■ **Work order**:
The line containing "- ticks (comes" marks the end: output every line of the data up to it, and that line too, exactly as written.

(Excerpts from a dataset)
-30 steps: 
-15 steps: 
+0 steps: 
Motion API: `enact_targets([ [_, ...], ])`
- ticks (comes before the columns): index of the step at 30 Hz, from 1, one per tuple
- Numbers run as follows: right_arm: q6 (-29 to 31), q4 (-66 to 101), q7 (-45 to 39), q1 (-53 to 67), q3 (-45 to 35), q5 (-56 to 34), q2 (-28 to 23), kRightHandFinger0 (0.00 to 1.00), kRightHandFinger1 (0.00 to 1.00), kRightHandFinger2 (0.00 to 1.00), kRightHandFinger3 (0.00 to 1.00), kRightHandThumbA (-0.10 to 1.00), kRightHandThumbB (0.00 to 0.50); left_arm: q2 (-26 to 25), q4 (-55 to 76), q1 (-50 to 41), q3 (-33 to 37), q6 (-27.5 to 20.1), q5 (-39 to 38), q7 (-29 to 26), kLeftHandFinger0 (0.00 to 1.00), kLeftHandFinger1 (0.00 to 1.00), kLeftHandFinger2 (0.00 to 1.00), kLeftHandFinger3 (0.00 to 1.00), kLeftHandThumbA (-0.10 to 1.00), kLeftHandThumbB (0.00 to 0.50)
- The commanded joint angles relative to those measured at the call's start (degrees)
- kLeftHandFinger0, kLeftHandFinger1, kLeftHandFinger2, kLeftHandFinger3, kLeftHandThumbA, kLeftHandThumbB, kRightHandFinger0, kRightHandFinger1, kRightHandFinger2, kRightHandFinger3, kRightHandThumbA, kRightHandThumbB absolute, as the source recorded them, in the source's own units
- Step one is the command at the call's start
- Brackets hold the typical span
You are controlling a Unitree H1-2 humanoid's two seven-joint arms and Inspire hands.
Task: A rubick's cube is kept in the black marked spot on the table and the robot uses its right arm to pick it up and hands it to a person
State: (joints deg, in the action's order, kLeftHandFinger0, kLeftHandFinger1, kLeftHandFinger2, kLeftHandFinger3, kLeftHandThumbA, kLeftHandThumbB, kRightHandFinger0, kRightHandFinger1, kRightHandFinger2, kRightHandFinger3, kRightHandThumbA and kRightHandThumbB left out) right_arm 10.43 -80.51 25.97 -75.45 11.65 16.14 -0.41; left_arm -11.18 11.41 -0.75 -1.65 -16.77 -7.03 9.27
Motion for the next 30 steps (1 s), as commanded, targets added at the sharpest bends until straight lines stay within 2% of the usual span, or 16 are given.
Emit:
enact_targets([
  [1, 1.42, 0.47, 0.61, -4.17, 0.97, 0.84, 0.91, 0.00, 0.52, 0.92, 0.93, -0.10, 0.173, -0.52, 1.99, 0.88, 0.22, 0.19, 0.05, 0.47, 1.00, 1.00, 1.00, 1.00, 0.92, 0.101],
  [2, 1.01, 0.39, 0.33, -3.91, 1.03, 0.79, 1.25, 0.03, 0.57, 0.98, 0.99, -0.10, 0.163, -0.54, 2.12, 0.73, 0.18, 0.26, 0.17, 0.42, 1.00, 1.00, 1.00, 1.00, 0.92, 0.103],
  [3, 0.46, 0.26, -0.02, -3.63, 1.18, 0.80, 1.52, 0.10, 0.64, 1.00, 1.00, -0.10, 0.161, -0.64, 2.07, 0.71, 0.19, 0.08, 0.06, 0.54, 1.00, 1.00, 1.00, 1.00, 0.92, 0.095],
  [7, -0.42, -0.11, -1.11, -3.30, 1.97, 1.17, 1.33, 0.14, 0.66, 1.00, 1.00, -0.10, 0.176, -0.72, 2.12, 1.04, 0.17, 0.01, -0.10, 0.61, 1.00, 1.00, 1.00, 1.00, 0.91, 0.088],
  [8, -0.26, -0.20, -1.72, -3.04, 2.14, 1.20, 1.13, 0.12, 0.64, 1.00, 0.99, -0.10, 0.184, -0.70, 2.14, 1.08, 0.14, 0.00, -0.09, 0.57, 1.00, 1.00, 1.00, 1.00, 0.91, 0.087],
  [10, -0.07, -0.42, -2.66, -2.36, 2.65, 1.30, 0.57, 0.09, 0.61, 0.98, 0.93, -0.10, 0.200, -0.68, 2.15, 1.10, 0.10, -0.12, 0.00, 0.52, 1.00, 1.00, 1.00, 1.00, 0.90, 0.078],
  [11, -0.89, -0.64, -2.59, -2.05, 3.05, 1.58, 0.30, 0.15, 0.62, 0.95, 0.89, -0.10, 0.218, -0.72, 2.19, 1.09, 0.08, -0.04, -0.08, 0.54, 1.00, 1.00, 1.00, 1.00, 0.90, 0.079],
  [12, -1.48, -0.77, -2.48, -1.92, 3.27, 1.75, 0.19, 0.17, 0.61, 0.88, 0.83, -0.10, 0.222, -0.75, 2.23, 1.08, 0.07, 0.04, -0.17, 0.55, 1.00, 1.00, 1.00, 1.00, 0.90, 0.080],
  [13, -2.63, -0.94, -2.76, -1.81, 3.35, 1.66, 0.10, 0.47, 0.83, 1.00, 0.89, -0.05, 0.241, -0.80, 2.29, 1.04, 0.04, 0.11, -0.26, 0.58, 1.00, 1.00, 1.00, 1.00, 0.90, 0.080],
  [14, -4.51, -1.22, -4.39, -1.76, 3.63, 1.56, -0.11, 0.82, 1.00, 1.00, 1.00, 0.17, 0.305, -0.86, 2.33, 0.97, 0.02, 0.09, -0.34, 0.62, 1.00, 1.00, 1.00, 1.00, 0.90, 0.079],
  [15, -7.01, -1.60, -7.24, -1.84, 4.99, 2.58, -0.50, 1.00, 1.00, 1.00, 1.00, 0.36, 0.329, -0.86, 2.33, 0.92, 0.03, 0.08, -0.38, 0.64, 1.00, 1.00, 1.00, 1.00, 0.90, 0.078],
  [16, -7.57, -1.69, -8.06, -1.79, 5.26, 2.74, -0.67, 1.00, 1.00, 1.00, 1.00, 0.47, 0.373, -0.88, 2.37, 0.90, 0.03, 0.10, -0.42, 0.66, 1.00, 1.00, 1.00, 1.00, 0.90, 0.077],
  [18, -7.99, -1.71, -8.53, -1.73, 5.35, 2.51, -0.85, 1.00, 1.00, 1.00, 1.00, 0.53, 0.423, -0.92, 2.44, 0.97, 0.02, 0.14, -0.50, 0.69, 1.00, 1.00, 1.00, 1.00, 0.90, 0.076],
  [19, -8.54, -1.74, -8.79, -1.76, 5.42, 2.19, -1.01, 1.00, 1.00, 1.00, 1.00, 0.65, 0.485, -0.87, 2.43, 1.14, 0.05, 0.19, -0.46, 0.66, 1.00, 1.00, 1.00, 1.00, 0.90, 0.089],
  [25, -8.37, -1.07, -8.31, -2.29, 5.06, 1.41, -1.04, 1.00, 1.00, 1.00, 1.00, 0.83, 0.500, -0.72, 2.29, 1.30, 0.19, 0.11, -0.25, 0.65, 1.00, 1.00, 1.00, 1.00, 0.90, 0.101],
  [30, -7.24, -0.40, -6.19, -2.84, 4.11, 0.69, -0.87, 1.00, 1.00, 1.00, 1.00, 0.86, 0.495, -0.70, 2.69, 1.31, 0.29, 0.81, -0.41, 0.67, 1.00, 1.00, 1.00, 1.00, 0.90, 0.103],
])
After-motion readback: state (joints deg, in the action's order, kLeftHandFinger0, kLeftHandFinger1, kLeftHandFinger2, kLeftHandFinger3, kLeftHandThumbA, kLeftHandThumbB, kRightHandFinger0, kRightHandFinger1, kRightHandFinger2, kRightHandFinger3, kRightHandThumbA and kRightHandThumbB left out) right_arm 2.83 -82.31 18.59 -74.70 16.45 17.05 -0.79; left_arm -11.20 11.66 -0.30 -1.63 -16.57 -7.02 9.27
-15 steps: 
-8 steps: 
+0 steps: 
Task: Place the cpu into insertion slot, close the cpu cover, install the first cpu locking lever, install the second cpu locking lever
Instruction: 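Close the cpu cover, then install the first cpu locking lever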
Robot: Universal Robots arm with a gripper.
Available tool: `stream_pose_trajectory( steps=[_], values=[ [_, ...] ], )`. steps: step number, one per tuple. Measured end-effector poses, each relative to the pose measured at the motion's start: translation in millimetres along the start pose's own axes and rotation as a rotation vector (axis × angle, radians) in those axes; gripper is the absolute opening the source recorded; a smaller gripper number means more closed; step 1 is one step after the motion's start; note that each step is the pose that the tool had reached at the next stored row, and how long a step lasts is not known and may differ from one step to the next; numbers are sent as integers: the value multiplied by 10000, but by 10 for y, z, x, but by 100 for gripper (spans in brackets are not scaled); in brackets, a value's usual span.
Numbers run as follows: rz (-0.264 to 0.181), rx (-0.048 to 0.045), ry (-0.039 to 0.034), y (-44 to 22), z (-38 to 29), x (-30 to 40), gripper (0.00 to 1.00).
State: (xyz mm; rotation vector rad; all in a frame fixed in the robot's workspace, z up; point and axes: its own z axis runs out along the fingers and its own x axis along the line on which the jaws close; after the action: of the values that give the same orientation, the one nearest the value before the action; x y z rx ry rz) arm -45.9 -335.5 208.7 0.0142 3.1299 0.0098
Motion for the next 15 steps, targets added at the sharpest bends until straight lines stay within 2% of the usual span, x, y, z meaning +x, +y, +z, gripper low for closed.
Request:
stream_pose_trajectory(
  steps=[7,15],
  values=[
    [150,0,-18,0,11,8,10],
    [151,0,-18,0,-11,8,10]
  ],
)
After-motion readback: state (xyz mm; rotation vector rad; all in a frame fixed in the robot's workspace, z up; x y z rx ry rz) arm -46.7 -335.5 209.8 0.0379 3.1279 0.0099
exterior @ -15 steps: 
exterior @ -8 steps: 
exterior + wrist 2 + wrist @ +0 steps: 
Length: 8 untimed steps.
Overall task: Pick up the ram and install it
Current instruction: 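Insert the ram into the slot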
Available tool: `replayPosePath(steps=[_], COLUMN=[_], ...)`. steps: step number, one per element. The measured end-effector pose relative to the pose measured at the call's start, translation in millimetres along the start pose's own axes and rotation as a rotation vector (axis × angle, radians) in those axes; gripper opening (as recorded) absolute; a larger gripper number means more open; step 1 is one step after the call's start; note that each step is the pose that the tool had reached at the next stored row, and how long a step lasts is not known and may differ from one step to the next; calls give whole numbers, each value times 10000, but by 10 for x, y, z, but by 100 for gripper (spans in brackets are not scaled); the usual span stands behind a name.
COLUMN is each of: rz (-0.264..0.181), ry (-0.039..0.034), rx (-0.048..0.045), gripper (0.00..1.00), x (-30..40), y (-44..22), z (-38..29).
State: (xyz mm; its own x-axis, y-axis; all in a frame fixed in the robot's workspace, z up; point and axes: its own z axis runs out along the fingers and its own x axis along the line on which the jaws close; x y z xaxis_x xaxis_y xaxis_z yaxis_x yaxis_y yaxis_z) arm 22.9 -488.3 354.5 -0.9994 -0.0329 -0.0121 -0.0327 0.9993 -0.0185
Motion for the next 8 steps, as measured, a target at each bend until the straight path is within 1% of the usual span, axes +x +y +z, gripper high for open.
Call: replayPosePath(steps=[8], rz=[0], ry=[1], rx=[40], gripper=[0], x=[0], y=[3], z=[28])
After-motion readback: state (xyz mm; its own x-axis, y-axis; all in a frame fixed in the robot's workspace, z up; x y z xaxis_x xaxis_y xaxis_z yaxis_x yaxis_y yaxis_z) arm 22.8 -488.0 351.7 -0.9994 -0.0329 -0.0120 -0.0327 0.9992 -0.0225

■ **Answer to the exercise**:
-30 steps: 
-15 steps: 
+0 steps: 
Motion API: `enact_targets([ [_, ...], ])`
- ticks (comes before the columns): index of the step at 30 Hz, from 1, one per tuple

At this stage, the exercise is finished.